For Ada Lovelace Day 2010 I analyzed a patent for a frequency hopping control system for guided torpedoes, granted to Hedy Lamarr and George Antheil. For Ada Lovelace Day this year I want to share a story from early in my career.

After graduation I worked on ASICs for a few years, mostly on Asynchronous Transfer Mode NICs for Sun workstations. In the 1990s Sun made large investments in ATM: designed its own Segmentation and Reassembly ASICs, wrote a q.2931 signaling stack, adapted NetSNMP as an ILMI stack, wrote Lan Emulation and MPOA implementations, etc.

Yet ATM wasn't a great fit for carrying data traffic. Its overhead for cell headers was very high, it had an unnatural fondness for Sonet as its physical layer, and it required a signaling protocol far more complex than the simple ARP protocol of Ethernet.

Cell loss == packet loss.Its most pernicious problem for data networking was in dealing with congestion. There was no mechanism for flow control, because ATM evolved out of a circuit switched world with predictable traffic patterns. Congestive problems come when you try to switch packets and deal with bursty traffic. In an ATM network the loss of a single cell would render the entire packet unusable, but the network would be further congested carrying the remaining cells of that packet's corpse.

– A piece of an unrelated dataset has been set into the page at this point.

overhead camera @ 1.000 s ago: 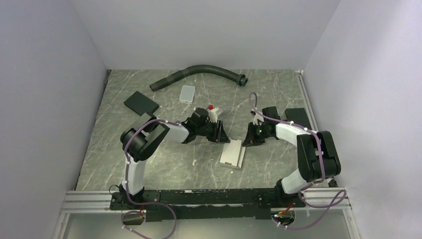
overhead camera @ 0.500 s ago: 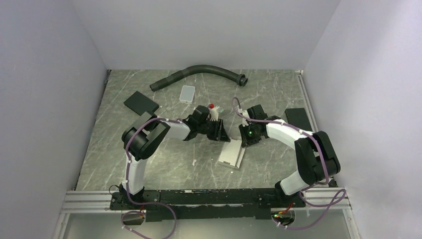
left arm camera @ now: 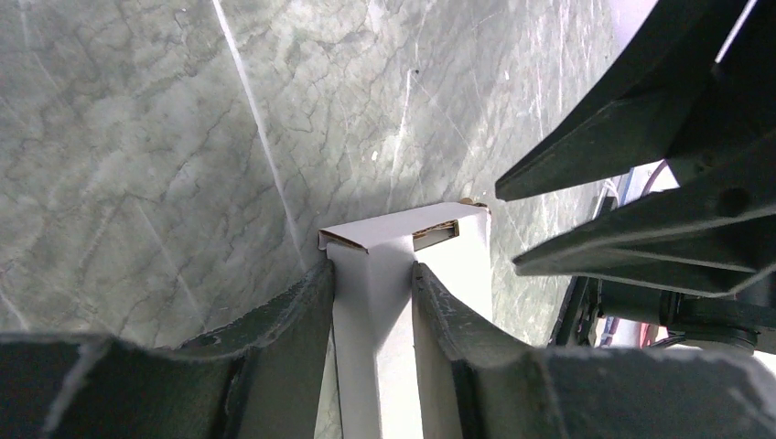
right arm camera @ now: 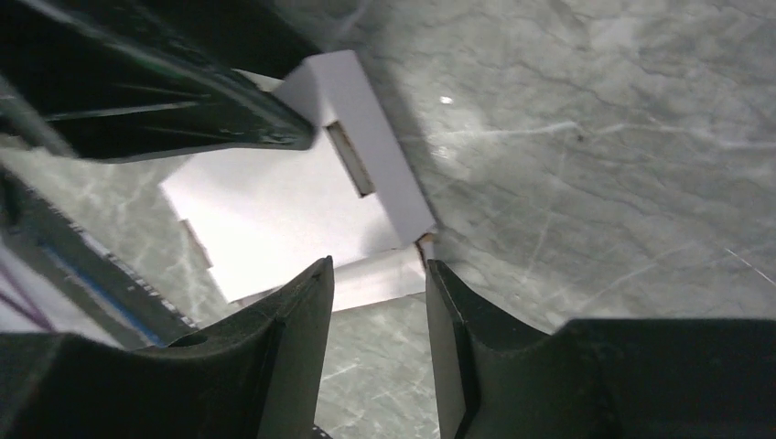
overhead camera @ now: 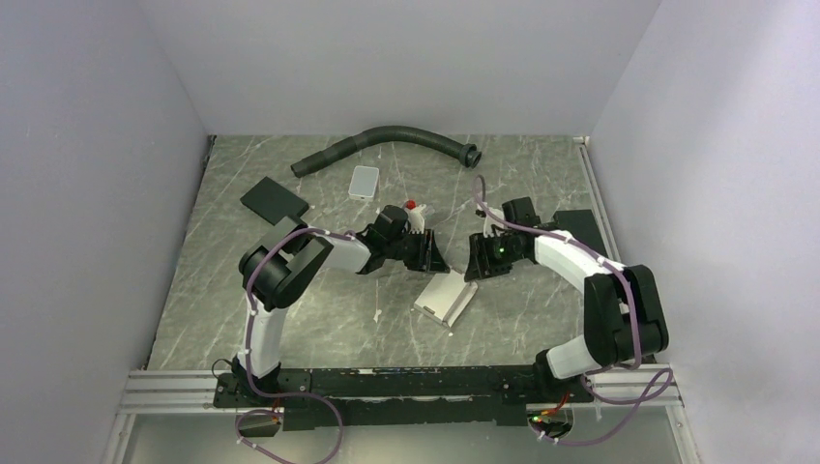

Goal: Fold the paper box
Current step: Close the paper box at the center of the board.

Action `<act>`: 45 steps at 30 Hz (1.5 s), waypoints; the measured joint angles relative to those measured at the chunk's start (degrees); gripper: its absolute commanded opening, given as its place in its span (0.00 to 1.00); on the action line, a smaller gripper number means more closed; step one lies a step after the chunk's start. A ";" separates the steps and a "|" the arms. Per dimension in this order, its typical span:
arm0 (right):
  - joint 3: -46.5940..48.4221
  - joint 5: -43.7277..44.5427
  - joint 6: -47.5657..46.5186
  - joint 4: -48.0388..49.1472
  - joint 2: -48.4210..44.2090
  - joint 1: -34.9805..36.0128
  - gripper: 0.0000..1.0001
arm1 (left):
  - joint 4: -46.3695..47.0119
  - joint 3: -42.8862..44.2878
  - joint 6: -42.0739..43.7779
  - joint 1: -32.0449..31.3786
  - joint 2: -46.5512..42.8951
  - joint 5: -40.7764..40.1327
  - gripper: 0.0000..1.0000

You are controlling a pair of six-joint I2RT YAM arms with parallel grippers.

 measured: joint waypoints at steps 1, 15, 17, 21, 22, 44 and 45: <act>0.04 -1.70 -0.17 0.15 -0.42 -0.76 0.46 | 0.11 0.00 -0.04 0.00 0.04 0.04 0.41; 3.96 -17.49 -19.32 -4.61 -0.57 -8.90 0.50 | 1.14 0.00 1.53 0.42 0.55 1.75 0.44; 4.07 -18.43 -26.25 -6.21 -0.94 -8.94 0.56 | 1.03 0.20 2.05 0.55 0.68 2.40 0.44; 3.15 -20.33 -49.77 -11.61 -2.51 -10.29 0.61 | -0.09 0.79 3.37 0.63 0.74 3.02 0.45; 2.45 -20.57 -57.29 -13.38 -2.95 -10.67 0.62 | -0.24 0.85 3.56 0.66 0.74 3.10 0.45; -8.33 -14.45 -93.33 -4.48 -3.15 -4.76 0.46 | 0.39 0.74 4.61 0.90 0.94 4.37 0.46; -8.59 -13.97 -93.11 -3.72 -3.13 -4.31 0.44 | 0.48 0.72 4.57 0.92 0.96 4.42 0.46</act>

Allyn Romanow at Sun Microsystems and Sally Floyd from the Lawrence Berkeley Labs conducted a series of simulations, ultimately resulting in a paper on how to deal with congestion. If a cell had to be dropped, drop the rest of the cells in that packet. Furthermore, deliberately dropping packets early as buffering approached capacity was even better, and brought ATM links up to the same efficiency for TCP transport as native packet links. Allyn was very generous with her time in explaining the issues and how to solve them, both in ATM congestion control and in a number of other aspects of making a network stable.

ATM also had a very complex signaling stack for setting up connections, so complex that many ATM deployments simply gave up and permanently configured circuits everywhere they needed to go. PVCs only work up to a point, the network size is constrained by the number of available circuits. Renee Danson Sommerfeld took on the task of writing a q.2931 signaling stack for Solaris, requiring painstaking care with specifications and interoperability testing. Sun's ATM products were never reliant on PVCs to operate, they could set up switched circuits on demand and close them when no longer needed.

In this industry we tend to celebrate engineers who spend massive effort putting out fires. What I learned from Allyn, Sally, and Renee is that the truly great engineers see the fire coming, and keep it from spreading in the first place.

Update: Dan McDonald worked at Sun in the same timeframe, and posted his own recollections of working with Allyn, Sally, and Renee. As he put it on Google+, "Good choices for people, poor choice for technology." (i.e. ATM Considered Harmful).